*Description of the task*
What lines in the records below hold the string "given"? Please show them.

*Exercise inputs*
★ ★ ★ ★ ★ ★ ★
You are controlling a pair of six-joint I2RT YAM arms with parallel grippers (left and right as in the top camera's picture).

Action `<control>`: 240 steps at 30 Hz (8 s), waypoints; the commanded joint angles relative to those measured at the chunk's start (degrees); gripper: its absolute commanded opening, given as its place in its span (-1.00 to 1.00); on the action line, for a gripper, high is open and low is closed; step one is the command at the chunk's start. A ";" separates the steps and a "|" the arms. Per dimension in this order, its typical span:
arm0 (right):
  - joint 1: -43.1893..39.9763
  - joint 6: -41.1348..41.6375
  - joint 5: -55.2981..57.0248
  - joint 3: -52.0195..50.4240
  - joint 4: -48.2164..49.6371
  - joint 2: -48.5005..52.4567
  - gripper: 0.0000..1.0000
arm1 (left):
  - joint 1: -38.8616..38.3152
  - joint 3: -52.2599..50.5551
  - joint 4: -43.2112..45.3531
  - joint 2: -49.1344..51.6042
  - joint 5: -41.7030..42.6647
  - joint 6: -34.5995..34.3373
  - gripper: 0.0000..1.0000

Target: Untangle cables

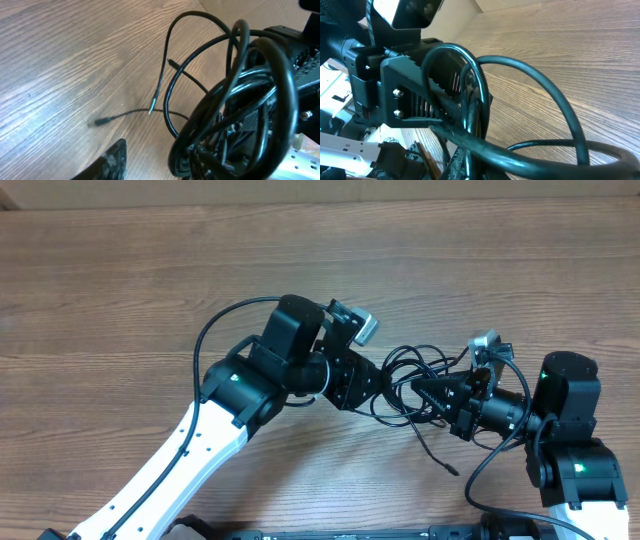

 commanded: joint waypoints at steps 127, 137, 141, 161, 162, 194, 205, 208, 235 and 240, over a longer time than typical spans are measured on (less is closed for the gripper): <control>-0.15 4.50 21.16 0.85 -4.76 2.82 1.00 | -0.24 1.27 19.39 -3.37 31.52 3.52 -0.92; -0.17 4.74 22.69 0.85 -3.63 11.02 0.99 | -0.24 1.27 29.66 -3.39 45.05 -3.08 -0.92; -0.17 6.45 26.49 0.85 -4.17 11.50 1.00 | 0.28 1.27 30.21 -3.39 45.72 -3.78 -0.92; -1.07 15.26 40.26 0.85 -7.39 11.50 1.00 | 13.31 1.27 31.76 -3.43 55.01 -17.62 -0.92; -1.51 15.26 40.28 0.85 -7.63 11.50 1.00 | 13.68 1.27 31.76 -3.43 55.01 -17.62 -0.92; -6.60 15.26 43.45 0.85 -11.41 11.50 1.00 | 27.23 1.27 31.91 -3.43 54.97 -27.12 -0.91; -6.60 15.23 43.43 0.85 -11.50 11.50 -0.74 | 27.58 1.27 32.00 -3.41 54.97 -27.47 -0.92; -6.60 15.23 43.43 0.85 -11.52 11.50 -0.65 | 27.58 1.27 31.98 -3.41 54.95 -27.43 -0.92; -6.60 18.73 39.95 0.85 -10.19 11.50 0.92 | -1.62 1.16 -6.03 0.59 -17.09 -1.11 -0.51; -6.62 24.35 40.04 0.85 -10.10 11.50 1.00 | -7.32 1.16 -5.31 7.76 -18.69 -4.11 -0.31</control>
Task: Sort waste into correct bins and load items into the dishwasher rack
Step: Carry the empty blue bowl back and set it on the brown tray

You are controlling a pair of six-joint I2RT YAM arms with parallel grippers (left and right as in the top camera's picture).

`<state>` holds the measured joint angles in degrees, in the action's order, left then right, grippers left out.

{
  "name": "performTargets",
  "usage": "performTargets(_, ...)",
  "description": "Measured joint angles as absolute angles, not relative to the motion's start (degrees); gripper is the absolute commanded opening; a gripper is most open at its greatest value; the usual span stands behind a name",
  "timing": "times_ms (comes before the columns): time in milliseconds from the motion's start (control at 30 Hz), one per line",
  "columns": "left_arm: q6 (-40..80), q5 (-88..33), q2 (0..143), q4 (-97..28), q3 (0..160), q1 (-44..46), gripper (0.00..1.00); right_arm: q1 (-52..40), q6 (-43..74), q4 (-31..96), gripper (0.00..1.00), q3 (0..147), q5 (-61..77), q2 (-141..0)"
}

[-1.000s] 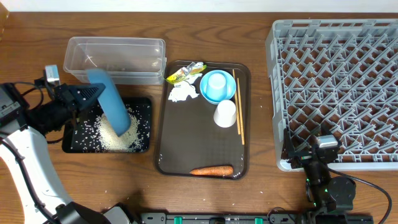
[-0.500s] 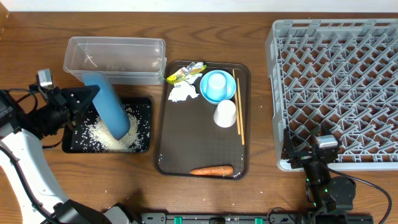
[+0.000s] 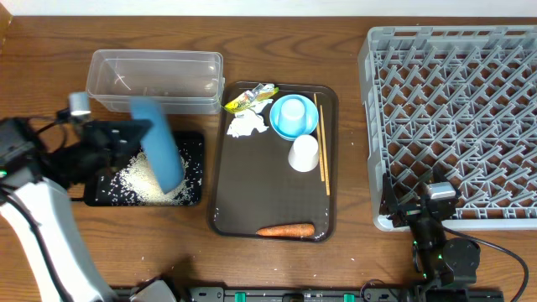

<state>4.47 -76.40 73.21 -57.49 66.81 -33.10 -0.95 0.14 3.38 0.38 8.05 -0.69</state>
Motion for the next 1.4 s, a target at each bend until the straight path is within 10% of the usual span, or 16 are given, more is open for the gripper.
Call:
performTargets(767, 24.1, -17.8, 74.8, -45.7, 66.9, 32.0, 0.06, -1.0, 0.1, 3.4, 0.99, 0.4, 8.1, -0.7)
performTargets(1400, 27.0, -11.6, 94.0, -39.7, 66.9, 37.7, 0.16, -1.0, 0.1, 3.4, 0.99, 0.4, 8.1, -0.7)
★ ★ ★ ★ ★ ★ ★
*Expected answer*
Action `<control>`: 240 steps at 30 Hz (8 s), waypoints; the commanded joint angles relative to those measured at the chunk's start (degrees); gripper: its absolute commanded opening, given as its place in its span (-1.00 to 1.00); on the action line, for a gripper, high is open and low is closed; step one is the command at the chunk's start. A ";" separates the steps and a "|" the arms. Per dimension in this order, its typical span:
Motion for the next 1.4 s, a target at each bend until the straight path is within 10% of the usual span, or 16 are given, more is open for the gripper.

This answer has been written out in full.